The main argument is over how much help the U.S. Government should give private industry. AEC’s [Atomic Energy Commission]position is that nuclear power for peaceful purposes should be largely a private venture, with AEC supplying only limited funds.
Originally, businessmen supported the idea, lest nuclear energy grow into a giant public-power program. Now their position has changed. Even the stoutest private power men feel that the program needs a strong infusion of Government aid because commercial nuclear power is so new, so complex, and so costly that private companies cannot carry the burden alone. …“There isn’t a reactor manufacturer in the U.S. who doesn’t favor Government assistance to get them over the hump.”

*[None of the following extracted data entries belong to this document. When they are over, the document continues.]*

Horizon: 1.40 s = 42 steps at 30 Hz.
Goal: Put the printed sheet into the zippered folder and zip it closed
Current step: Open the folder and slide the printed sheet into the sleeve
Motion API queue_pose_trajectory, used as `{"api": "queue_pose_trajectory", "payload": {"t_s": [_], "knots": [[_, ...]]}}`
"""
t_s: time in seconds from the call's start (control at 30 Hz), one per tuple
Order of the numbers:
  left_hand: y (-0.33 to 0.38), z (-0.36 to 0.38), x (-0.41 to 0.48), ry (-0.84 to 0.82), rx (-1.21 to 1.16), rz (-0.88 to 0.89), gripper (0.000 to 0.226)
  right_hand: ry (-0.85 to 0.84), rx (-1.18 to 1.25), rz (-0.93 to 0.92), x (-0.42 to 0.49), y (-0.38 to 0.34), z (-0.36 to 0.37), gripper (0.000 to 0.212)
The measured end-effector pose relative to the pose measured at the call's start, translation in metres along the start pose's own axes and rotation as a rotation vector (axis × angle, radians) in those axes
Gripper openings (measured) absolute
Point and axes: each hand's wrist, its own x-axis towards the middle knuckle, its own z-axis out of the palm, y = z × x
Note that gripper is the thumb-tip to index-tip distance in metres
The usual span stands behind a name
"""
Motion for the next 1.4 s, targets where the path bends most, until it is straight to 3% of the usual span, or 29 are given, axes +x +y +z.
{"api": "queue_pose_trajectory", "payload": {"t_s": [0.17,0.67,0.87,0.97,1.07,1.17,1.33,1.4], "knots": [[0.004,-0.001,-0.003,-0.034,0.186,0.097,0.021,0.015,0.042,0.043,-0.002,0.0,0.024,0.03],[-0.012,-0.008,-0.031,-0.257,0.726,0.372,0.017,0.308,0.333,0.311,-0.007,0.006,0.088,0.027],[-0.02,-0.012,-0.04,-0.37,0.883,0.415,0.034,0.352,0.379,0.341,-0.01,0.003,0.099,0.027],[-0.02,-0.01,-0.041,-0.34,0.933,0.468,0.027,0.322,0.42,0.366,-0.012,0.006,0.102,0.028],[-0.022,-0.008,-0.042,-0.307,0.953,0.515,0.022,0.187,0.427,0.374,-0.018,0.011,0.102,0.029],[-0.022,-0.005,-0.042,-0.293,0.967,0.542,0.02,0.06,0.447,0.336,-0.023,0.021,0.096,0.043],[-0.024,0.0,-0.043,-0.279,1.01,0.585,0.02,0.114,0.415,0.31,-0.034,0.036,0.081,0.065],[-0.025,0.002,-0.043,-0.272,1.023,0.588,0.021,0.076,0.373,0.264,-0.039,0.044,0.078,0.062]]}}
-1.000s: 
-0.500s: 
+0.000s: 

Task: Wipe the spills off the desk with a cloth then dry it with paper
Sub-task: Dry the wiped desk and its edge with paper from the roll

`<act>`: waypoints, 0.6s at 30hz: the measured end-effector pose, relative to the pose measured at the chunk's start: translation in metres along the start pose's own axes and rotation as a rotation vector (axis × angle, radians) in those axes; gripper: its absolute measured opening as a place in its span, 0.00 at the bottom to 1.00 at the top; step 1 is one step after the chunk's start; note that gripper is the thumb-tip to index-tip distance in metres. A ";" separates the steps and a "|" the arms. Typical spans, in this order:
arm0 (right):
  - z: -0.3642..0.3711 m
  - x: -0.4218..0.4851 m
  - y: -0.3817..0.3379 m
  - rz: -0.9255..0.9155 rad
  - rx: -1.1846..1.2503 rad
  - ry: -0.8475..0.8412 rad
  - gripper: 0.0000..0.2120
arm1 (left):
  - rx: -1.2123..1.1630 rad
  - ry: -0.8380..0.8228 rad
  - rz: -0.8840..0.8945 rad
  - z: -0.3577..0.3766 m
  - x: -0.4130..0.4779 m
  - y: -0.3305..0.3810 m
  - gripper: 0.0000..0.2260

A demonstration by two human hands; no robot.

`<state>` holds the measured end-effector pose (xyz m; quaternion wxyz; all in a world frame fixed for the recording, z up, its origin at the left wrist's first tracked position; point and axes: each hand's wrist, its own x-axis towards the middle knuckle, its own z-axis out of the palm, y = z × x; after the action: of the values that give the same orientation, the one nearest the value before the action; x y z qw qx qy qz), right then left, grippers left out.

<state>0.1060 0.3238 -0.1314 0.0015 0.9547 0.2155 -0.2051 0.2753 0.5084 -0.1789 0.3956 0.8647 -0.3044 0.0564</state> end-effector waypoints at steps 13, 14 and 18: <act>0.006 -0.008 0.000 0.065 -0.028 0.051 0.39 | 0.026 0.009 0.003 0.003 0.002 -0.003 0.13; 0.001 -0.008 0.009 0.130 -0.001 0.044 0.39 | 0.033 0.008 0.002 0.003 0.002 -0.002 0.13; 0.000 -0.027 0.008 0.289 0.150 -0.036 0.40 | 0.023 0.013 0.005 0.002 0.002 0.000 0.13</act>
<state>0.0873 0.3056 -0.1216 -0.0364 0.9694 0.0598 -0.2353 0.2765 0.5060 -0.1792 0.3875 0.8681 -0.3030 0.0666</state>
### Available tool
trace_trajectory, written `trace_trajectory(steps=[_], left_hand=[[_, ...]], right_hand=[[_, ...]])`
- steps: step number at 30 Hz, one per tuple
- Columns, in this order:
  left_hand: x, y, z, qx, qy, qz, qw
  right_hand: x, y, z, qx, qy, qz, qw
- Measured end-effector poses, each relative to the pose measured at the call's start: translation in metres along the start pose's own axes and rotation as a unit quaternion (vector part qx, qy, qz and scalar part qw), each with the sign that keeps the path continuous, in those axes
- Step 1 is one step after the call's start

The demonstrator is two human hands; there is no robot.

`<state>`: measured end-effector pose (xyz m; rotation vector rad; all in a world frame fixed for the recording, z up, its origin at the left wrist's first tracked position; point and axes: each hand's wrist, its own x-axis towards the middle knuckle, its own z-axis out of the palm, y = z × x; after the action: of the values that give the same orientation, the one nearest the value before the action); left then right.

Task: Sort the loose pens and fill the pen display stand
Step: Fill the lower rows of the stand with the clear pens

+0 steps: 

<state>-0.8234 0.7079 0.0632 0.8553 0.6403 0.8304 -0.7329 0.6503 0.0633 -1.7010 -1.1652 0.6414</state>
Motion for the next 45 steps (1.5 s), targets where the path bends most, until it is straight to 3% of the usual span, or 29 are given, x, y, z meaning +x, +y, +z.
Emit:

The big hump is the fact that conventional U.S. power is so cheap—and nuclear power so expensive—that the U.S. itself has no pressing domestic need for a crash program. … U.S. industry is learning, to its sorrow, that there is a vast gulf between atomic power in the lab and in commercial quantities. Costs have shot up to the point where they discourage even the richest companies… Even the biggest companies find the going rough…. G.E., like the others, thinks that if it could build three big plants in a row, it could learn enough to produce competitive power. But G.E. has no plans at the moment. As one reactor builder says: “Private industry has found that there is no money in atomic energy and no prospect of making any money”… For U.S. consumers, the lag in the commercial nuclear program is no great worry…the U.S. can afford to wait…. There is little doubt among nuclear experts that the U.S. must push ahead much faster than AEC Chairman Strauss is willing to go…. But until nuclear power becomes competitive with present power, he wants the Federal Government to make cash contributions to pay most of the difference between nuclear-and conventional-power construction costs… “The only way our country can achieve competitive nuclear power is through the building of a series of full-scale plants …. Our program must be accelerated.” [1][Emphasis Added]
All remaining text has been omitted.